Data visualization (python)

2019-07-15 | Visits：

Most notes and code are from:
Data Visualization

1. Univariate Plotting
2. Bivariate Plotting
3. Seaborn Plotting
4. Seaborn Faceting
- 4.1. Facet Grid
- 4.2. Pair Plot
5. Multivariate Plotting
6. Plotly
7. Grammar of Graphics
8. Time-series plotting
- 8.1. Lag plot
- 8.2. Autocorrelation plot

import pandas as pd
import re
import numpy as np
pd.set_option('max_columns', None) # show the max columns
df is the dataset
'X' is the X-axis name
'Y' is the y-axies name

1. Univariate Plotting

1.1. Bar Chart

Y is the total amount counts of each X
- df['X'].value_counts().head(10).plot.bar()
Y is the proportions of each X
- (df['X'].value_counts().head(10) / len(df)).plot.bar()
Sort the ordinal categories X
- df['X'].value_counts().sort_index().plot.bar()

1.2. Line Chart

Sort the ordinal categories X
- df['X'].value_counts().sort_index().plot.line()

1.3. Area Chart

Sort the ordinal categories X
- df['X'].value_counts().sort_index().plot.area()

1.4. Histogram Chart

Deal with the skewed data and limit up to 200
- df[df['X'] < 200]['X'].plot.hist()
Basic histogram chart
- df['X'].plot.his()

2. Bivariate Plotting

2.1. Scatter Plot

This map is often used to show the correlation between two variables
It works best with a mixture of ordinal categorical and interval data.

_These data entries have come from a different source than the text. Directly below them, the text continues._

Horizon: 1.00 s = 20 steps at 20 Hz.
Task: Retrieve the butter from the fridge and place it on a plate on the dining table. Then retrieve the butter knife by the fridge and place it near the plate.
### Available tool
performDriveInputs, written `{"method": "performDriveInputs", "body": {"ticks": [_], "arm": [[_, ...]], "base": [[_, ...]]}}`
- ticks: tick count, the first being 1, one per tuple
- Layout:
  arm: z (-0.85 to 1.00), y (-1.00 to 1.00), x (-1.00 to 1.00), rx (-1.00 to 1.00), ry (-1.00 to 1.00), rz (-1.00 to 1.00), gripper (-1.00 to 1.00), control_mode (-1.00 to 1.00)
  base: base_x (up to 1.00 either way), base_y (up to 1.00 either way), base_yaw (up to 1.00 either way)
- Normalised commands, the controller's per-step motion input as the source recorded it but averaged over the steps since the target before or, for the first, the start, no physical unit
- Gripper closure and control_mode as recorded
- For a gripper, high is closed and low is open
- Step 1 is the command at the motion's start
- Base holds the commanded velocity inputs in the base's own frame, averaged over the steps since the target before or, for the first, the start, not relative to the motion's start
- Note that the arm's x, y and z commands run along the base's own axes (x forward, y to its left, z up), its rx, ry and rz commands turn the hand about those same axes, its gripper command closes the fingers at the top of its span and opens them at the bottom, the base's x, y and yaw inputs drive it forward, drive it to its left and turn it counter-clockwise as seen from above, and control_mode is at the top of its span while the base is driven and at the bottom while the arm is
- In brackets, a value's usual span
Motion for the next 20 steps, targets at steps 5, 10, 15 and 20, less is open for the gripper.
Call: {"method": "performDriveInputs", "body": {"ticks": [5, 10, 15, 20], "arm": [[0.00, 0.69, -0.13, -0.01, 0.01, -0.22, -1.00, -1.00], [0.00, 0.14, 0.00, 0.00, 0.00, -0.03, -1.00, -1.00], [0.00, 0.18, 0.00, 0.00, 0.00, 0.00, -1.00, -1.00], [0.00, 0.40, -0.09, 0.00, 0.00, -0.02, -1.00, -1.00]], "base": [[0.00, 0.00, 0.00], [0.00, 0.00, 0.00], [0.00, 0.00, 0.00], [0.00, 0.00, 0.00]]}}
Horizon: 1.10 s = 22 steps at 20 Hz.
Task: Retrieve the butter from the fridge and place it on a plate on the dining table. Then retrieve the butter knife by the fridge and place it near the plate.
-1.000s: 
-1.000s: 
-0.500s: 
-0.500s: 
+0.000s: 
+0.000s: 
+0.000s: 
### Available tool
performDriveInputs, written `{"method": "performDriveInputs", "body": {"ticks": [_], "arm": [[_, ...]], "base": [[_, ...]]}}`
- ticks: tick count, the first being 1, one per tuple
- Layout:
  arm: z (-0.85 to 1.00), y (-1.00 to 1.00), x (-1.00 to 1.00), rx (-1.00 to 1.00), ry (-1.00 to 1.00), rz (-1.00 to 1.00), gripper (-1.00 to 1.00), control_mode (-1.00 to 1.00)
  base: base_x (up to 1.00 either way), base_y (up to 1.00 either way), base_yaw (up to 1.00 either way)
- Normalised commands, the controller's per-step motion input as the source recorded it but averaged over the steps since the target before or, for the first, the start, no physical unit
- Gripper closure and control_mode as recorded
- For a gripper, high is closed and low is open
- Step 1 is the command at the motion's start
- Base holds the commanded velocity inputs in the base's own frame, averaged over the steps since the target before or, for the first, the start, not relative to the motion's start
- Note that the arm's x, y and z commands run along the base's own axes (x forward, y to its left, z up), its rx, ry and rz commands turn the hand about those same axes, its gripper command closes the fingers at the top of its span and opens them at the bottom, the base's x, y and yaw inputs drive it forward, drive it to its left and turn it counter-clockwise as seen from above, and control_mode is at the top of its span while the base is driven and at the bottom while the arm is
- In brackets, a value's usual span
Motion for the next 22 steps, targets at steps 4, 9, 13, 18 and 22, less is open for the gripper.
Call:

Map X to Y in 2_D space (limit X up to 100)
- df[df['X'] < 100].sample(100).plot.scatter(x = 'X', y = 'Y')
- To downsample data is also important to prevent overplotting

2.2. Hexplot

Hexplot is a way to deal with overplotting
- 'df[df['X']<100].plot.hexbin(x='X',y='Y', gridsize = 15)

2.3. Stacked Plots

Often with nominal categorical data

Reform the data with the groupby X to counts amount y with 2 variables
- reform_df = df.groupby(['X_1','X_2']).mean()[['variable_1','variable_2']]
Dealing with the probelm: one categorical variable in the columns, one categorical variable in the rows, and counts of their intersections in the entries
- df.plot.bar(stacked=True) in bar plots
- df.plot.area() in area plots

2.4. Bivariate Line Chart

Better with interval data

Reform the data with the groupby X to counts amount y with 4 variables
- reform_df = df.groupby(['X']).mean()[['v_1','v_2','v_3','v_4']]
Multiple lines on the same chart
- df.plot.line()

3. Seaborn Plotting

import seaborn as sns is a standalone data visualization package

3.1. Trends

A trend is defined as a pattern of change.

3.2. sns.countplot

Same as pandas’ value_counts which is equivalent bar plot
- sns.countplot(df['X'])

3.3. sns.lineplot

Line charts are best to show trends over a period of time, and multiple lines can be used to show trends in more than one group.

3.4. Relationship

There are many different chart types that you can use to understand relationships between variables in your data.

3.5. sns.barplot

Bar charts are useful for comparing quantities corresponding to different groups.

3.6. sns.heatmap

Heatmaps can be used to find color-coded patterns in tables of numbers. sns.scatterplot - Scatter plots show the relationship between two continuous variables; if color-coded, we can also show the relationship with a third categorical variable.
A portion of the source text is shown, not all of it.